TRY IT: Copy out the lines of the material that include the string "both".

TASK DATA:
##############################

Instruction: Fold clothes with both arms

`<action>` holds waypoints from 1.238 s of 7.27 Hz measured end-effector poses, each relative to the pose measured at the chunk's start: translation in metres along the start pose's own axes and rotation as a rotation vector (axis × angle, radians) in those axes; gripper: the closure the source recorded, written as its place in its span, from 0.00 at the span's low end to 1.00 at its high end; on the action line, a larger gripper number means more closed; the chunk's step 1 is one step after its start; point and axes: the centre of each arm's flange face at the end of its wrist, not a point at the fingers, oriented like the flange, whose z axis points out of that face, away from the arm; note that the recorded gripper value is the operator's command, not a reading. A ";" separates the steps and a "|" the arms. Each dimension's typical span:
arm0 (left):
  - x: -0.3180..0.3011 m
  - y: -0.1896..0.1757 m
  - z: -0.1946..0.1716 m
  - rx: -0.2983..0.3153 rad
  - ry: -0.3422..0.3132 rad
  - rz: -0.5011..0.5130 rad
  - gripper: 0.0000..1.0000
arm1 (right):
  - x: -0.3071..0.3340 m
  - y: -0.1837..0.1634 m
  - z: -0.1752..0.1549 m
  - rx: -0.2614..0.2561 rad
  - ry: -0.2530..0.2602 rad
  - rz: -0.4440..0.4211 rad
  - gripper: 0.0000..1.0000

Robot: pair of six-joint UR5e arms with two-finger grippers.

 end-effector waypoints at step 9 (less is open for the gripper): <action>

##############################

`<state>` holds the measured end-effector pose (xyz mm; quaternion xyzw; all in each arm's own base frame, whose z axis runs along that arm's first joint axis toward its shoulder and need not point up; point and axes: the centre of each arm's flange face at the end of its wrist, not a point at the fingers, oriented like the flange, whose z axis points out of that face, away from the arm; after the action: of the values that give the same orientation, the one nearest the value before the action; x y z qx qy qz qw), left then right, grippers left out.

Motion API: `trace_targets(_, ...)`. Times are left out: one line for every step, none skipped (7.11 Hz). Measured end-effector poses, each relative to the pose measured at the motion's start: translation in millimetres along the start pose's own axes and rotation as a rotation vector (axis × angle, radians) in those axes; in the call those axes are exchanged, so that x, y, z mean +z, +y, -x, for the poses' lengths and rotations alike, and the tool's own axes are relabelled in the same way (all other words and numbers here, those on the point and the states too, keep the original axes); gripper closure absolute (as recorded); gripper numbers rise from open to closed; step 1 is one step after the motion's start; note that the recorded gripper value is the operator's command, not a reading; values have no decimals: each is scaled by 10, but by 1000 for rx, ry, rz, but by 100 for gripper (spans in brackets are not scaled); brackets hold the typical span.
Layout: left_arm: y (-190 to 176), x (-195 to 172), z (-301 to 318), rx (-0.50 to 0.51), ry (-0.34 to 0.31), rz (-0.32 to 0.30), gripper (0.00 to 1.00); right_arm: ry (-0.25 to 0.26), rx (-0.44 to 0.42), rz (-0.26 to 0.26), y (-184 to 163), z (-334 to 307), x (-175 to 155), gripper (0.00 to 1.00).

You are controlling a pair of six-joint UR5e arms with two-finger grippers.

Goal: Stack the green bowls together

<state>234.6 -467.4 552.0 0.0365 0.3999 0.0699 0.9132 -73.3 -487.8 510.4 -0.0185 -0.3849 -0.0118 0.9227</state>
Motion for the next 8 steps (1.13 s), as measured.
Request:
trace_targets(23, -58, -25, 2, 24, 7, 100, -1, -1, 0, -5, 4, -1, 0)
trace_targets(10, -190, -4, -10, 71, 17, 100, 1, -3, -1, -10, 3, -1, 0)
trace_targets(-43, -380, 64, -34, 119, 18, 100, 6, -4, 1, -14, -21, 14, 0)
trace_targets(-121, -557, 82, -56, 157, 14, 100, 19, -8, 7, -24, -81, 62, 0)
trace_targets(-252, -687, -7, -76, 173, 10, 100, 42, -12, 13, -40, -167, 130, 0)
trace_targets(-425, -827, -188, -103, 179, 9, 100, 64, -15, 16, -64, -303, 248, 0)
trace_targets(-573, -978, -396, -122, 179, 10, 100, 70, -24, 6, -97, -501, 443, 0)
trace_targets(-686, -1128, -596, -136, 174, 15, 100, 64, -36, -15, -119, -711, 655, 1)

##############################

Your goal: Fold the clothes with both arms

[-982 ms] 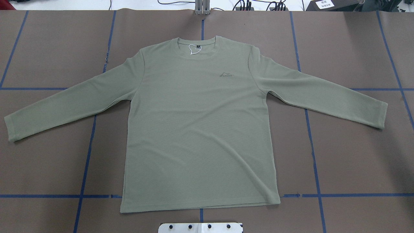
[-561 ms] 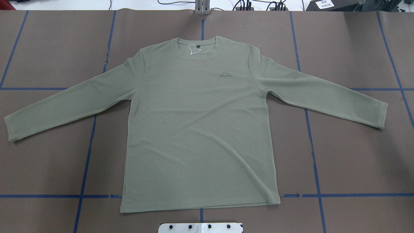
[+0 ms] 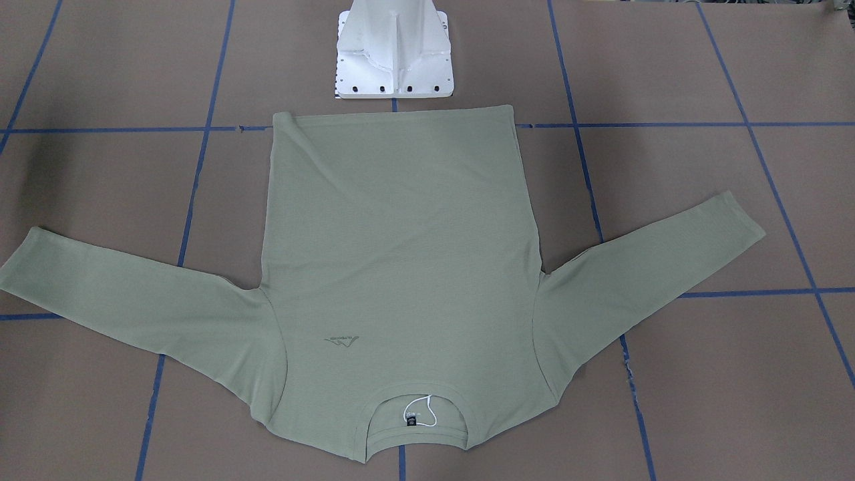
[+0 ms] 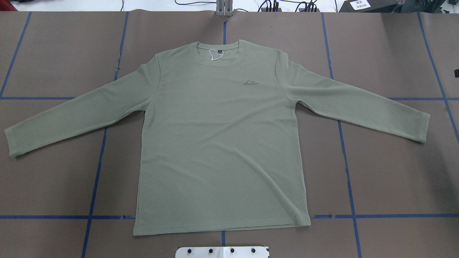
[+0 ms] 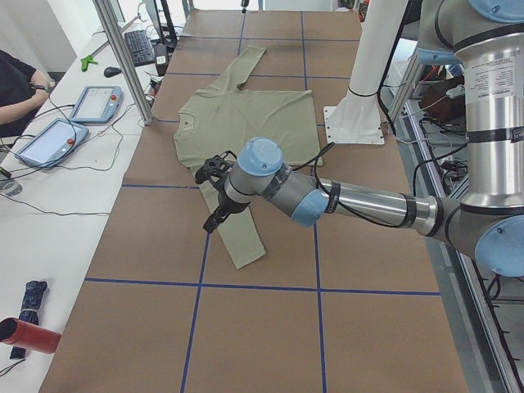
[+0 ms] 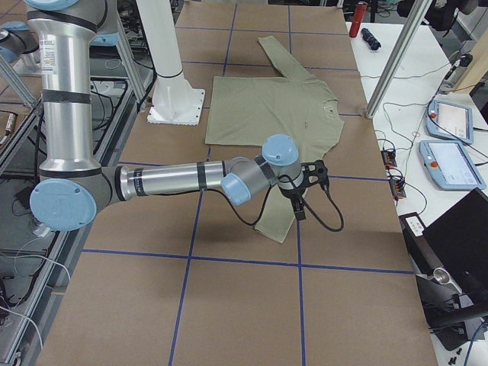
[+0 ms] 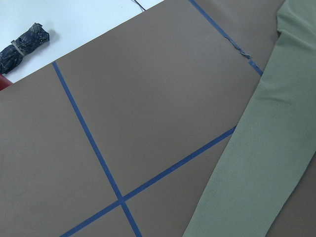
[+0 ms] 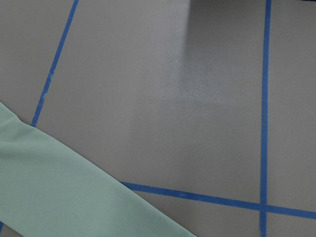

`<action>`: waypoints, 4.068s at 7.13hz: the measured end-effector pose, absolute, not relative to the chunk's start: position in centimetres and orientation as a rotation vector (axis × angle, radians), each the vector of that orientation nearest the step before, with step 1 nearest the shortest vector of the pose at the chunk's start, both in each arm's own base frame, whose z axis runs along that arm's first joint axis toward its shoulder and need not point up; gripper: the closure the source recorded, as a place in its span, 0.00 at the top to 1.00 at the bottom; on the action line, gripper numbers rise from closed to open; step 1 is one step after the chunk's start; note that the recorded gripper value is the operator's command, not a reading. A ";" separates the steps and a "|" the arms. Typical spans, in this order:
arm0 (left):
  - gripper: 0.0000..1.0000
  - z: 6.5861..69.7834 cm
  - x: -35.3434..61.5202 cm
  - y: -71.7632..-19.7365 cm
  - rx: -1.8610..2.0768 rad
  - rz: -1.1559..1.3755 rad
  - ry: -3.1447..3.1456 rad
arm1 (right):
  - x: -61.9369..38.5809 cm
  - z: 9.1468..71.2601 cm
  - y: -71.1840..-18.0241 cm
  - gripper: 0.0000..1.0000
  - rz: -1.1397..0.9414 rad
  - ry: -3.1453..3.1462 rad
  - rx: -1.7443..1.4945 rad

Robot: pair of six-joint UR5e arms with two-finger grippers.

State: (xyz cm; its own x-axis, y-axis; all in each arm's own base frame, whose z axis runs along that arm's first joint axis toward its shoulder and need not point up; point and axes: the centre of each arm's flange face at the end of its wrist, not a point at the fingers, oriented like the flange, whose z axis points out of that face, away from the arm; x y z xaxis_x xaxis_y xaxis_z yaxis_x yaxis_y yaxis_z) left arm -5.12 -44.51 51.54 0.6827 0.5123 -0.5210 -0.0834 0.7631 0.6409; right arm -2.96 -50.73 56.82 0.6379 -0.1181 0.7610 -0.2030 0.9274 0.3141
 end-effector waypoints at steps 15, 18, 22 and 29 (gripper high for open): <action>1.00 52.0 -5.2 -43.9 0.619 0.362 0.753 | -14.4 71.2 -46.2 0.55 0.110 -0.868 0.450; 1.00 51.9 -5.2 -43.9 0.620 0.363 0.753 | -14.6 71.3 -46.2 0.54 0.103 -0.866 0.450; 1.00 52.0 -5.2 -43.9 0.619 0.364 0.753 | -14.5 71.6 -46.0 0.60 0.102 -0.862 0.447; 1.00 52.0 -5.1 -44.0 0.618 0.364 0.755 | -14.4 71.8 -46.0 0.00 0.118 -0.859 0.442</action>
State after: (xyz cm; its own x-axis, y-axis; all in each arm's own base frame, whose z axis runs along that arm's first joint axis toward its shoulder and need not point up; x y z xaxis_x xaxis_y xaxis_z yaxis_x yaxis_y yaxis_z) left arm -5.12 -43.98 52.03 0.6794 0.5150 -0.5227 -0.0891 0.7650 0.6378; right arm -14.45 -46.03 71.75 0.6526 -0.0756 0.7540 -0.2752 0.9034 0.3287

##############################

RESPONSE TO THIS EXERCISE:
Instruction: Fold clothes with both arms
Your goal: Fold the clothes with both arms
`<action>`: waypoints, 4.068s at 7.13hz: the measured end-effector pose, absolute, not relative to the chunk's start: position in centimetres and orientation as a rotation vector (axis × angle, radians), each the vector of that orientation nearest the step before, with step 1 nearest the shortest vector of the pose at the chunk's start, both in each arm's own base frame, whose z axis runs along that arm's first joint axis toward its shoulder and need not point up; gripper: the closure the source recorded, as a place in its span, 0.00 at the top to 1.00 at the bottom; on the action line, gripper numbers rise from closed to open; step 1 is one step after the chunk's start; note that the recorded gripper value is the operator's command, not a reading. A ";" separates the steps and a "|" the arms. Typical spans, in this order:

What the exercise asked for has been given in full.